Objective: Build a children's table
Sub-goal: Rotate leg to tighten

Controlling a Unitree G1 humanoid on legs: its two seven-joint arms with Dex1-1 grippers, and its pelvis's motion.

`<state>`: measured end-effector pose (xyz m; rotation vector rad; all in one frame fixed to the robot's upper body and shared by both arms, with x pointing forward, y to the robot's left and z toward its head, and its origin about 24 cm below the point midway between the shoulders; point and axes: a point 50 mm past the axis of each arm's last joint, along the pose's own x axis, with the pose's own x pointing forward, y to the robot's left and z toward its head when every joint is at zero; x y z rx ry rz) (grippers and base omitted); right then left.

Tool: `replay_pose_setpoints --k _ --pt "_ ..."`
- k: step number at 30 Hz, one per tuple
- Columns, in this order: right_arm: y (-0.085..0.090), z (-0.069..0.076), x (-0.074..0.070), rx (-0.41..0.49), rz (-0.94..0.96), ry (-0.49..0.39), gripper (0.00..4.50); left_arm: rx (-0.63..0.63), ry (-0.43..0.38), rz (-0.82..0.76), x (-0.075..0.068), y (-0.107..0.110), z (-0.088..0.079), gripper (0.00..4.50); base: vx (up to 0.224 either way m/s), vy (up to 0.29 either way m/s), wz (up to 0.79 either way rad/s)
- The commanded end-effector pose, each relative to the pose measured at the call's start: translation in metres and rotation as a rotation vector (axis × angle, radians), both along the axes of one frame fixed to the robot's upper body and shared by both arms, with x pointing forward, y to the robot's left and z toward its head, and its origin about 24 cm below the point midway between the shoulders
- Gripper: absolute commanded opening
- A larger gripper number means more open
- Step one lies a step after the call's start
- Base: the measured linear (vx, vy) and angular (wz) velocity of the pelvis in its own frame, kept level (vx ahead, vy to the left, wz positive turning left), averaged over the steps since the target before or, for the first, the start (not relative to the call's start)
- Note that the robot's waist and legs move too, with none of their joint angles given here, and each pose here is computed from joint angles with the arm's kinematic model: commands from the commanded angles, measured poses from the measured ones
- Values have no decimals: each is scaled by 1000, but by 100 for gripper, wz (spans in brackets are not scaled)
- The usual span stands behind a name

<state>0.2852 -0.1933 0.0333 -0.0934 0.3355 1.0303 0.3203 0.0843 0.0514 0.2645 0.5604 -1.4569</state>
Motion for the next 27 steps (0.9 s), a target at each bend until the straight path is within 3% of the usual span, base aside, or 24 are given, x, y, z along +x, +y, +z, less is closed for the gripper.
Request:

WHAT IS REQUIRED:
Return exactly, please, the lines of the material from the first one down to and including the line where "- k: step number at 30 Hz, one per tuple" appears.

SOLUTION TO THE PROBLEM:
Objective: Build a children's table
Sub-goal: Rotate leg to tighten

Controlling a Unitree G1 humanoid on legs: its two seven-joint arms with Dex1-1 grippers, and its pelvis's motion.

`<state>`: measured end-effector pose (xyz m; rotation vector rad; all in one frame fixed to the robot's upper body and shared by both arms, with x pointing forward, y to the robot's left and z toward its head, and its origin about 24 cm below the point midway between the shoulders; point and axes: a point 50 mm past the axis of each arm's last joint, along the pose's own x axis, with the pose's own x pointing forward, y to the robot's left and z toward its head when every joint is at zero; x y z rx ry rz) (grippers and base omitted); right then left.

Tool: `replay_pose_setpoints --k _ --pt "_ ..."`
- k: step number at 30 Hz, one per tuple

No further output is expected here.